One thing about being part of a team: You learn to control every little movement. A turn of the wrist, the way you twist at the waist, keeping your one eye on what’s coming down the line and the other on what you’re doing—every little detail becomes important because if one little thing doesn’t happen just right, everything stutters and grinds to a halt. Dodo, Red, Cheese Boy, and me: four parts of a human pizza-making machine. When we were in sync, it was nightmare poetry.

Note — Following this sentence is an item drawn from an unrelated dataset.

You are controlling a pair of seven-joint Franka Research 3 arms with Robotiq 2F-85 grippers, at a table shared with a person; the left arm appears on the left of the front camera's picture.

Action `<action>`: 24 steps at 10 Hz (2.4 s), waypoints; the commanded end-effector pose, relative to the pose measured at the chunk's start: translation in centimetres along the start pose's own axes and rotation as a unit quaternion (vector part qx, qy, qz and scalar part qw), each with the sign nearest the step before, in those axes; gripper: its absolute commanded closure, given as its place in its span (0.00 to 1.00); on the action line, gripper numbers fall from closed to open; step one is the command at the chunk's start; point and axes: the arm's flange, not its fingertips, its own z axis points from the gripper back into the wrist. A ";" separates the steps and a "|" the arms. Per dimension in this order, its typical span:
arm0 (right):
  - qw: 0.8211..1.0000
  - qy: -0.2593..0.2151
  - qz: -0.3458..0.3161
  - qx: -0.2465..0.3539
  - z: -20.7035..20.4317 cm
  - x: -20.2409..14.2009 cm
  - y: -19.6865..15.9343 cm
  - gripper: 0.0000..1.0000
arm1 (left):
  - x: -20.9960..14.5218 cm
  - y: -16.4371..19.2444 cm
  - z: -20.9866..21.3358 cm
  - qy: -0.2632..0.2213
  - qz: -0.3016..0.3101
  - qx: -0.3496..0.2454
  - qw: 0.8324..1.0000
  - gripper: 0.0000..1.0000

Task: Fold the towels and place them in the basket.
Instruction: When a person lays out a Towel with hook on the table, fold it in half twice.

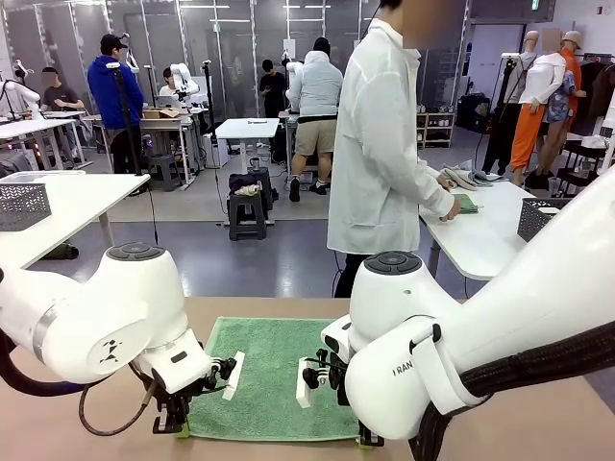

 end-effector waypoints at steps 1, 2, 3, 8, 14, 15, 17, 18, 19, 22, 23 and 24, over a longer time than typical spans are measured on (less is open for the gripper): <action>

“Hey, Dodo, I’m waitin’ on you, droog.”
“Bleed on it, Red-Ass.”
“Make it white, Cheese Boy.”
“Shoot you meat, Dog.”
One week into the job and we were already the fastest team at the 3-8-7. We turned out 280 pizzas an hour, or more than 4,000 in a sixteen-hour shift.
Leave it to McDonald’s to figure out how to create a handcrafted superdeluxe gourmet pizza in less time than it takes to run 100 meters.
You would think that after a sixteen-hour shift a guy would sleep like the dead, but at night I dreamed.
Maybe it was the lack of drugs in my system. They took us all off the Levulor the day we arrived at the 3-8-7. Workers on Levulor slow down the production line.
So I dreamed. Maddy, Karlohs, and pizza showed up repeatedly: Karlohs tossing pizzas; Maddy and Karlohs eating pizza; Karlohs shooting me with my pepperoni gun; Karlohs and Maddy in Rhino’s bunk.